Are You Eligible for Compensation if You Were Not Wearing a Seat belt?

It is common knowledge that seat belts save lives. More than 2500 car fatalities that occurred in 2017 were preventable had the victims buckled up. Yet many people still forget to wear a seat belt when they get into a vehicle, while others simply choose not to. When accidents occur, whether it be your fault or not, not wearing a seatbelt is a sure way to add another problem into the mix – and not just for the added injuries. For example, if you were involved in an accident and working with a dui attorney perhaps, not wearing a seatbelt could add to the negatives in your court case.

Common Seat Belt Laws 

Traffic laws vary from one state to the other, but all have a common underline when it comes to seat belts. A driver and fellow front-seat passenger should always wear a safety belt. In addition, all minors whether at the front or back should always be buckled. For children who are too young, the driver should have a suitable car seat with proper restrainment serving as a safety belt. 

Failure to follow the stipulated seat belt rules in your state will warrant a traffic ticket or fines. But what happens when you are involved in an accident and are not wearing a seat belt? Do you have a claim against the at-fault driver? Does the fact that you were not buckled up negate all possibilities for compensation? 

The bottom line is that you are eligible for compensation even in a crash where you were not wearing a seat belt. However, this fact will be a major part of the case and ultimately, influence the amount you receive as a settlement for your injuries.

Insurance companies rely on paramedics and doctor’s reports, along with eyewitnesses to ascertain whether you were restrained in your seat as the accident occurred. When questioned by a medical expert, remain truthful about your wearing (or lack thereof) of a safety belt. 

The report is likely to state whether you told the medics about your seat belt state during the accident. Being dishonest about this will hurt your credibility and put your claim at a disadvantage.     

Understanding the Seat Belt Defense

In some states, the law allows an insurance company to fight your personal injury claim by citing your failure to wear a safety belt. Here, the defense simply wants to associate the injuries and other damages sustained from the collision as stemming from your negligence. 

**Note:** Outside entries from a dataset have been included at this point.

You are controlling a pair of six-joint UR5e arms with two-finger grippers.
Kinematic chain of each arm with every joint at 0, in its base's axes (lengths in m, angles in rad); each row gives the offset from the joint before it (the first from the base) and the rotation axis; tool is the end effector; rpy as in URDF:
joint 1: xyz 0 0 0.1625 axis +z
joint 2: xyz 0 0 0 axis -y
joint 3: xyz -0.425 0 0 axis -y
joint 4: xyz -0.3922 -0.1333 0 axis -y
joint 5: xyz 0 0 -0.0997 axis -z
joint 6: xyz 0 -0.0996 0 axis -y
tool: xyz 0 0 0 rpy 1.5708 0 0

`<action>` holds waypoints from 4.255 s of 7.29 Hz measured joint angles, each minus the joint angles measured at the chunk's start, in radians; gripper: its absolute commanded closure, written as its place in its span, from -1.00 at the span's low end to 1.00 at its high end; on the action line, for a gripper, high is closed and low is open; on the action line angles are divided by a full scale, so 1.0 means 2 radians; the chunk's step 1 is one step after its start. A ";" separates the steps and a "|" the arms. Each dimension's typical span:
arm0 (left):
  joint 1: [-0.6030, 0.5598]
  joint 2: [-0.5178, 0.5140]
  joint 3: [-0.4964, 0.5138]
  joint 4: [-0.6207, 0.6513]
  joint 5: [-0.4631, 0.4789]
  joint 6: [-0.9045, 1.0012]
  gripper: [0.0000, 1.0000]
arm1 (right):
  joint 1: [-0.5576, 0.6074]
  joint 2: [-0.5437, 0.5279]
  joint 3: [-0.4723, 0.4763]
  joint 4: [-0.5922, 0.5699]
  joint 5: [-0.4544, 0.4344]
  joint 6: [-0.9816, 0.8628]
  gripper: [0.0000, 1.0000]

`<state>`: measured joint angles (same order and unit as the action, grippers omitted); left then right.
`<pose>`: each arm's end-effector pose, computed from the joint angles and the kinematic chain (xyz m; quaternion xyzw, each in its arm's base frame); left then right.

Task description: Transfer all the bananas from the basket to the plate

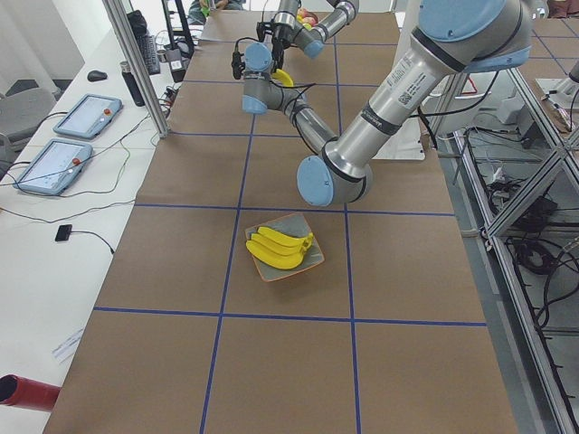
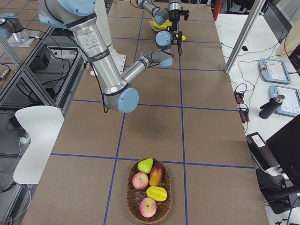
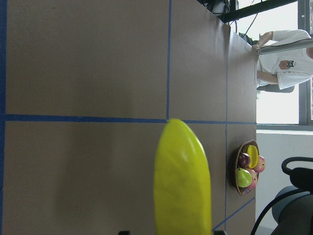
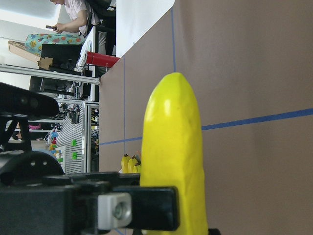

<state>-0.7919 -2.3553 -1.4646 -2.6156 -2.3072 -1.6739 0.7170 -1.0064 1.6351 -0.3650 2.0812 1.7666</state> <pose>0.4188 -0.5188 0.1075 0.0184 0.7456 -0.0167 0.6660 -0.3985 -0.4597 0.1720 0.0496 -0.7818 0.0794 0.6164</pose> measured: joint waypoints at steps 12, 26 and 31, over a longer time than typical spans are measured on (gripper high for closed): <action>-0.062 0.222 -0.173 0.259 0.040 0.163 1.00 | 0.106 -0.213 0.009 0.066 0.023 -0.093 -1.00; 0.046 0.299 -0.265 0.693 0.313 0.410 1.00 | 0.134 -0.239 -0.044 0.066 0.015 -0.168 -1.00; 0.052 0.300 -0.248 0.691 0.322 0.411 -0.99 | 0.134 -0.239 -0.041 0.069 0.019 -0.167 -1.00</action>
<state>-0.6887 -1.7560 -1.9605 -1.2337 -1.6640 -0.8510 0.9857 -1.4853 1.5525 -0.2278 2.1200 1.4321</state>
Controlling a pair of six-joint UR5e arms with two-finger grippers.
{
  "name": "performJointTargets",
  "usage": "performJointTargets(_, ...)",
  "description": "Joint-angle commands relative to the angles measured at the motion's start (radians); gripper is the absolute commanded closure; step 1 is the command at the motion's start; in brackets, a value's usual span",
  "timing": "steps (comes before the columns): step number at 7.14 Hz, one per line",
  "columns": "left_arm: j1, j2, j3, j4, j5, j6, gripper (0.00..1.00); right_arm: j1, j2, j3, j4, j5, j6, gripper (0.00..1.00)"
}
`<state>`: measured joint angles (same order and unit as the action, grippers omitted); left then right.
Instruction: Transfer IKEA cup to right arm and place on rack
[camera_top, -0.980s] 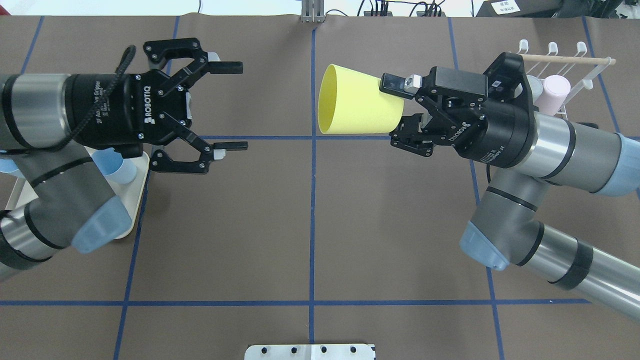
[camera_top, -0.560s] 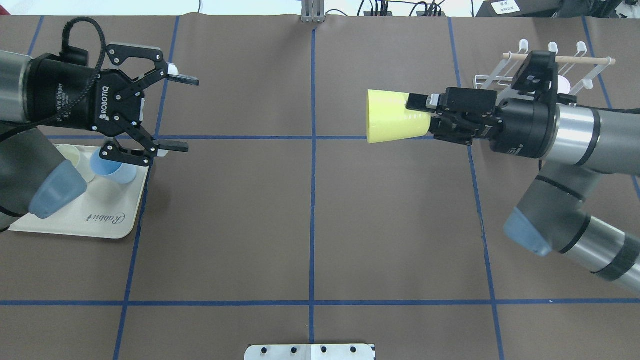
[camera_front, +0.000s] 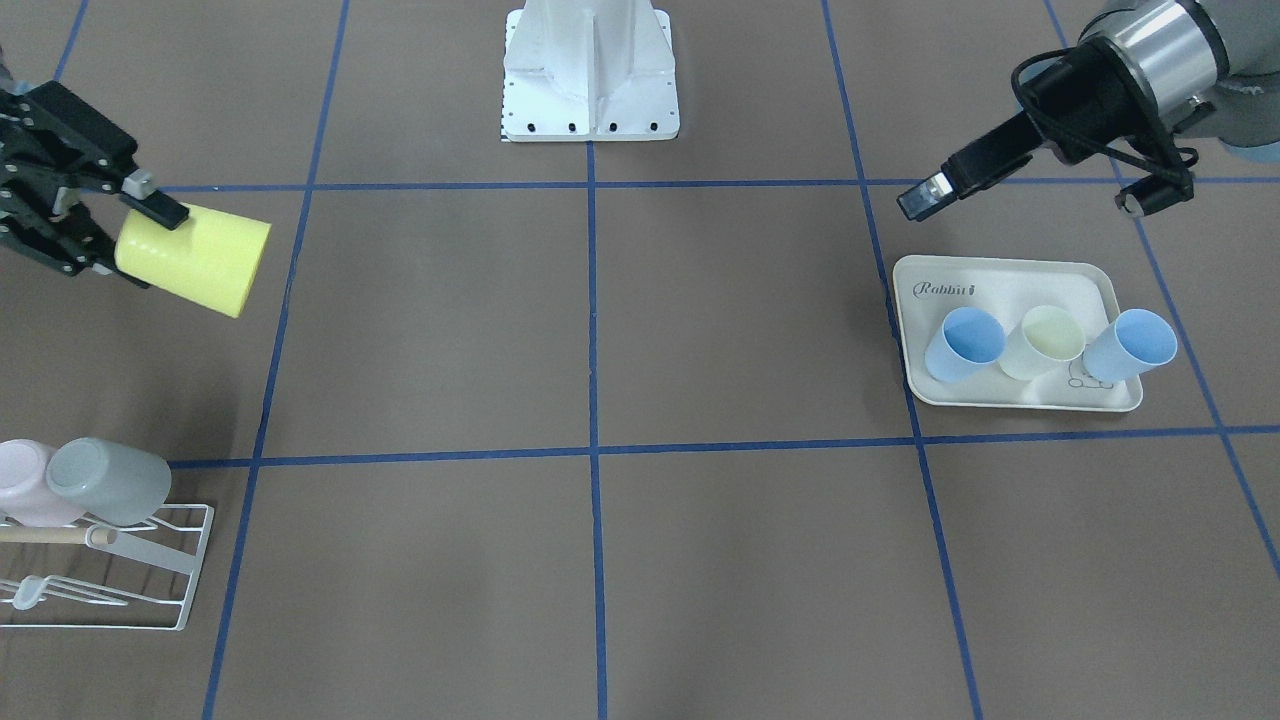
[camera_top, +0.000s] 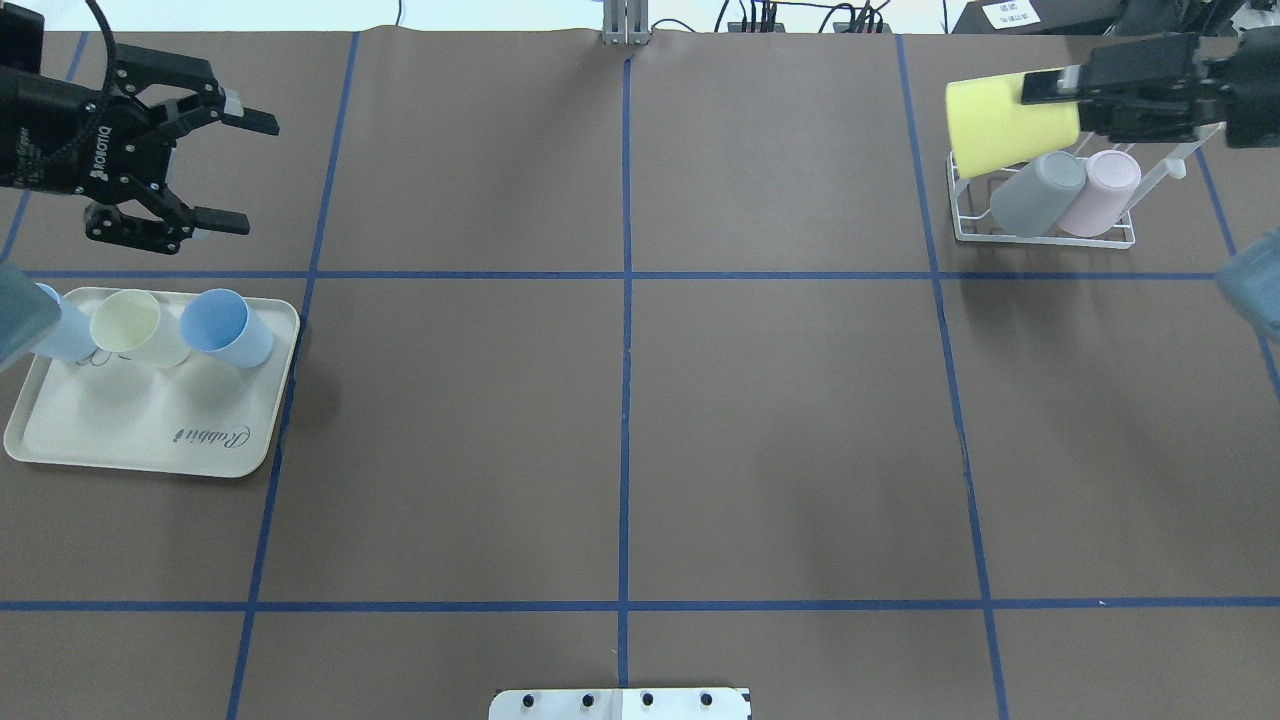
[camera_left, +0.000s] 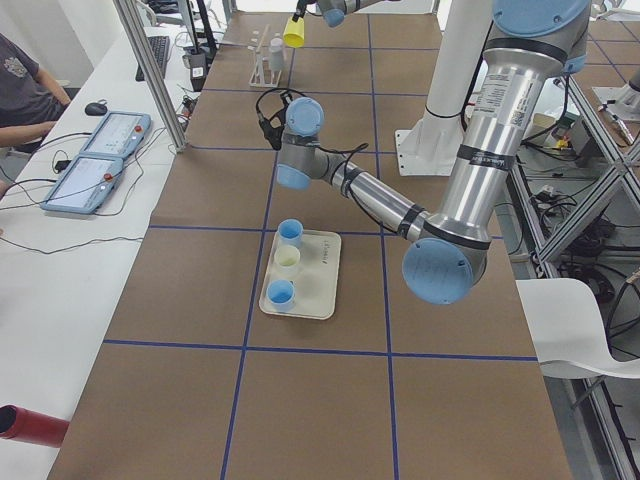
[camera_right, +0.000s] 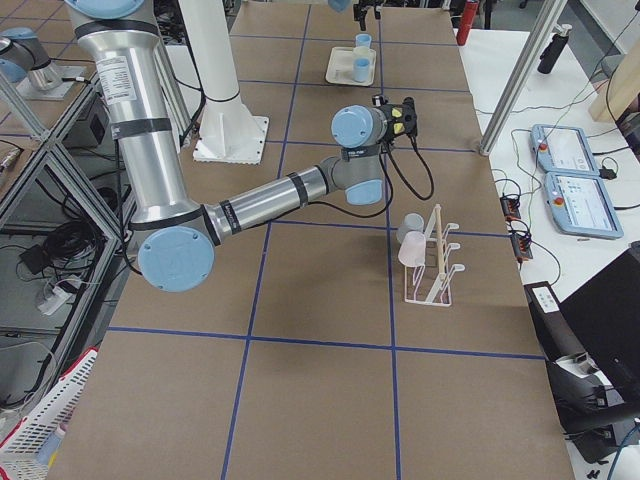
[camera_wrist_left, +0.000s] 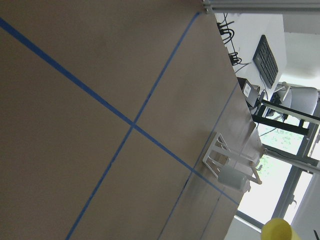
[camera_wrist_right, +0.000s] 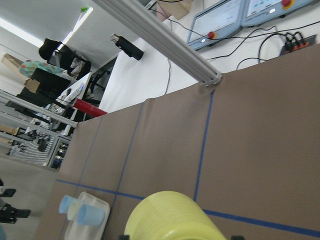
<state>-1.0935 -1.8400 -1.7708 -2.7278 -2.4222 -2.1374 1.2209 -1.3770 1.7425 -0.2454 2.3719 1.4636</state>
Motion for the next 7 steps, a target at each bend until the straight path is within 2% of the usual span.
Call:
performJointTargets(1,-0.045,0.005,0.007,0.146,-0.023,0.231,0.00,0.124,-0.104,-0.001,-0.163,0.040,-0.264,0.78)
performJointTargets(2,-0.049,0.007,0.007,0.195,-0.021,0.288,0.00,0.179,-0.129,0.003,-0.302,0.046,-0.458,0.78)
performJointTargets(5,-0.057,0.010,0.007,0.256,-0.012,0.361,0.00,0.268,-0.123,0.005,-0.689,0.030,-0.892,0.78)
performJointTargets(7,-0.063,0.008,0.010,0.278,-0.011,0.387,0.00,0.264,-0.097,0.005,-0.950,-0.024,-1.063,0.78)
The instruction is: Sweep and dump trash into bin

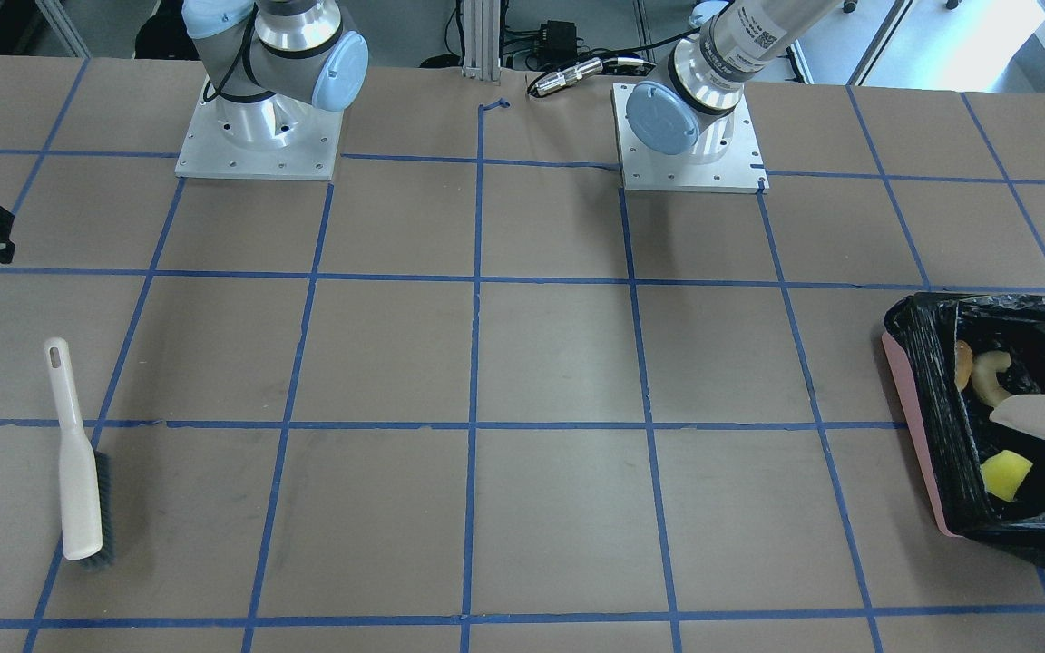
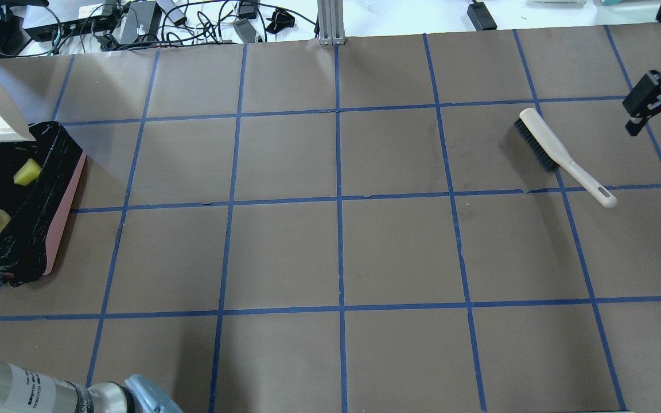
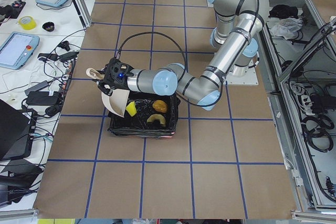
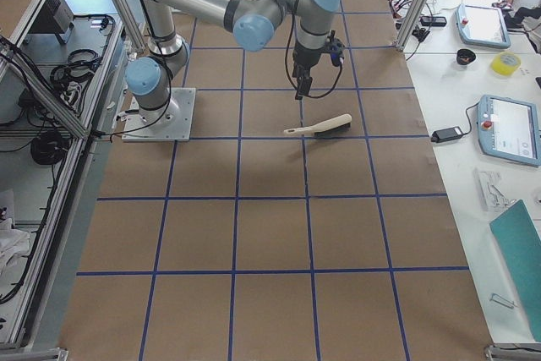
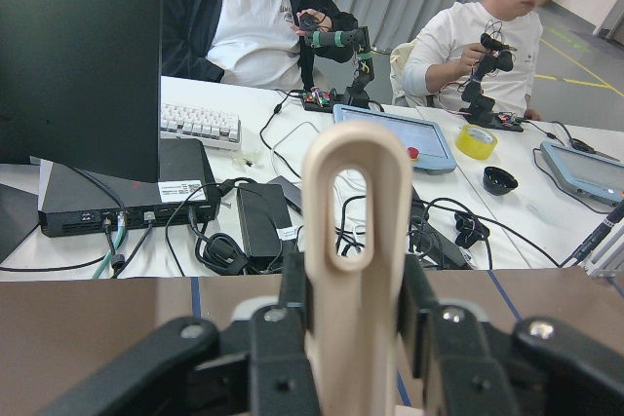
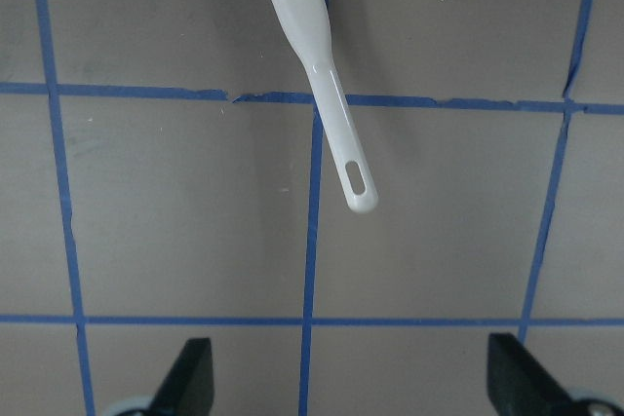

The ultimate goal of applying the seat belt defense in such a case is to diminish your asking compensation amount. 

A favorable aspect of the seat belt defense is that the law prohibits insurance companies from using it to negotiate your compensation. Most insurers will only resort to this defense when a car accident case proceeds to court.

How Can You Challenge the Seat Belt Defense?

It is almost certain that your settlement will suffer major deductions if the insurance company decides to apply the seat belt defense to your case. The only sure way of fighting a seat belt defense is by hiring a personal injury lawyer. How can an attorney help?

A lawyer will explain the legal technicalities of a seat belt defense and the options you have regarding the case. They can also assemble sufficient evidence to prove that the lack of wearing a seat belt did not contribute to the injuries.

The Issue of Comparative Negligence

It is also common for the insurer to find both drivers responsible for the accident and injuries sustained. The final amount you receive in compensation depends on the related laws in your state.

If your state allows pure comparative fault, then you’ll only receive a settlement that is less your percentage fault, regardless of the number. 

In modified comparative fault states, the drivers still share fault but there is a significant difference. If you are found to be 51% at fault of causing the accident, you are not eligible for any compensation.